Parseando El Mundo: problemas con tag html de cierre antes del contenido (#2) · Issues · numeroteca / HomePageX

Parseando El Mundo: problemas con tag html de cierre antes del contenido

En Homepagex hace falta parsear las páginas de inicio para detectar los titulares de las noticias (ver parseador https://code.montera34.com/numeroteca/homepagex/-/blob/master/html-parser.R).

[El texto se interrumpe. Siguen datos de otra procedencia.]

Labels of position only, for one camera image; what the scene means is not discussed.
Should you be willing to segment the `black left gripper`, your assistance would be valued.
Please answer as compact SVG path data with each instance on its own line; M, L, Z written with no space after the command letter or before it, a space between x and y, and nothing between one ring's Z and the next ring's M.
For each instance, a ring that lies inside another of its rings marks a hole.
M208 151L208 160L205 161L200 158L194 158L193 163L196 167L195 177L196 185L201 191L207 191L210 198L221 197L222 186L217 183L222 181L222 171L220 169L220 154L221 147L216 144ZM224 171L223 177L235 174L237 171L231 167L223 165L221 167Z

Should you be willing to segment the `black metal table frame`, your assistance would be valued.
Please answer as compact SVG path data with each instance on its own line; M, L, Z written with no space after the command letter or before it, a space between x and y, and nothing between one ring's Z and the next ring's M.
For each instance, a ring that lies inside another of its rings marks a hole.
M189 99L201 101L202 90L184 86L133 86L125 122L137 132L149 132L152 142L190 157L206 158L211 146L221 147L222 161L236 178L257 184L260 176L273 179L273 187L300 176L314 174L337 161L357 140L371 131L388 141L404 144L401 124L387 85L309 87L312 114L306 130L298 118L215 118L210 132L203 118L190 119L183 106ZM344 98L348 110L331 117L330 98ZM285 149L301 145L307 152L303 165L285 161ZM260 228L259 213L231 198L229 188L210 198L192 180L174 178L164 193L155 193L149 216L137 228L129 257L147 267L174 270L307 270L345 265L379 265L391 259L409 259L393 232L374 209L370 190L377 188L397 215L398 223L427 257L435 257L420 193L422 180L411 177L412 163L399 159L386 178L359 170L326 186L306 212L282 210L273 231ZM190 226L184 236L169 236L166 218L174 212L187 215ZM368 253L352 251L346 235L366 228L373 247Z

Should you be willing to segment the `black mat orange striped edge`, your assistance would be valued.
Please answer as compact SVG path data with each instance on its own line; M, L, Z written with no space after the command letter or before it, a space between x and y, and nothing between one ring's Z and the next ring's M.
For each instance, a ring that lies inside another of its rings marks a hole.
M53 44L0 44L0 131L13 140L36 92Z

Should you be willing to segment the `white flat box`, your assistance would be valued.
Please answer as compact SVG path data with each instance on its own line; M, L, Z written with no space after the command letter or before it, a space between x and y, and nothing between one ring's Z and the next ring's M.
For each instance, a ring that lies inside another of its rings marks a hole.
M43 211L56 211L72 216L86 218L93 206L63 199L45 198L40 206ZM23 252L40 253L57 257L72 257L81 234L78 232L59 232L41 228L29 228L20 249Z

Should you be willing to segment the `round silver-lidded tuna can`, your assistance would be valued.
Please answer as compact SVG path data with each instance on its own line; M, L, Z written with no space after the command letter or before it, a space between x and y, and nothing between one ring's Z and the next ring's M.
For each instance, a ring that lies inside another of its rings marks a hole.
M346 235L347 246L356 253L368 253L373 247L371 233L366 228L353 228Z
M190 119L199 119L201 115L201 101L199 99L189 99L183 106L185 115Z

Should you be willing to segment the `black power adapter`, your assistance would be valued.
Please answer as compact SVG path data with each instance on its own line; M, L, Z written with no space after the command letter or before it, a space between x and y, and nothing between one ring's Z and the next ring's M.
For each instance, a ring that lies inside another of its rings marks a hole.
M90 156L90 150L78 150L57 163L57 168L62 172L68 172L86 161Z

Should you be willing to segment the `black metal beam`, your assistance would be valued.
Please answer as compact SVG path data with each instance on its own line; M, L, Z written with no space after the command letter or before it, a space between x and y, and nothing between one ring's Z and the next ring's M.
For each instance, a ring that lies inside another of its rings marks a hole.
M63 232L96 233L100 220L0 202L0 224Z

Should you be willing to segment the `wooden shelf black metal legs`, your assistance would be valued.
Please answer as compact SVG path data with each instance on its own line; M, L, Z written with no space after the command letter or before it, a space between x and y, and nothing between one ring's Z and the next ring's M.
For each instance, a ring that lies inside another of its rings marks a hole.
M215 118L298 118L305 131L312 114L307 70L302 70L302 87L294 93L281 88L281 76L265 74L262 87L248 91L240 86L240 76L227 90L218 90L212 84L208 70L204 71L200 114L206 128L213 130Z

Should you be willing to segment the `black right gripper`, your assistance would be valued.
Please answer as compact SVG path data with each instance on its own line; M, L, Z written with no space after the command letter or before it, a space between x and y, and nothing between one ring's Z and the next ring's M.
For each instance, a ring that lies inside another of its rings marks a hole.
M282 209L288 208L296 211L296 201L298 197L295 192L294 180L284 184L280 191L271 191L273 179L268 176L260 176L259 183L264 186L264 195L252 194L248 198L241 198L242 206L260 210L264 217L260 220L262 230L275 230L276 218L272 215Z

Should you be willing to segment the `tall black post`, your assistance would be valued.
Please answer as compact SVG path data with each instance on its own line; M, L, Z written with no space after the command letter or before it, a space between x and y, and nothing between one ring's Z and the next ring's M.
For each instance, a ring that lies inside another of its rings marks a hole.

El problema de la página de El Mundo es que tiene insertado justo después del header los siguientes tags: </body></html>:

</header></body></html> <div class="percentage-bar-container">

Si se elimina el tag </html> el parseador funciona.

Así es el parseador en R:

pageelmundo <- read_html("../../data/storytracker/tmp/http!www.elmundo.es!!!!@2018-04-25T10:01:03.196714+00:00") 
# gets all the text in article titles.  Headlines are in h3 a, but parsing does not work!
# TODO: it is not working because there is a html and body closing tag before the headlines start!!
# if those tags are removed, the parsing works
titles <- pageelmundo %>% html_nodes("h2") %>% html_text() %>% data.frame()

# total of articles with link
n_news <- nrow(titles) 

# select news that contain cerating word
select_news <- data.frame(titles[grepl(word, titles$title),])

Los archivos están guardados cada uno en su propio archivo comprimido, adjunto uno para hacer pruebas: http_www.elmundo.es_____2018-04-25T10_01_03.196714+00_00.gz

Estoy viendo si es posible eliminar ese </html> con R, pero no lo consigo. Quizás hay que hacerlo previamente con un script de bash ¿cómo sería para aplicarlos a todos los archivos de elmundo?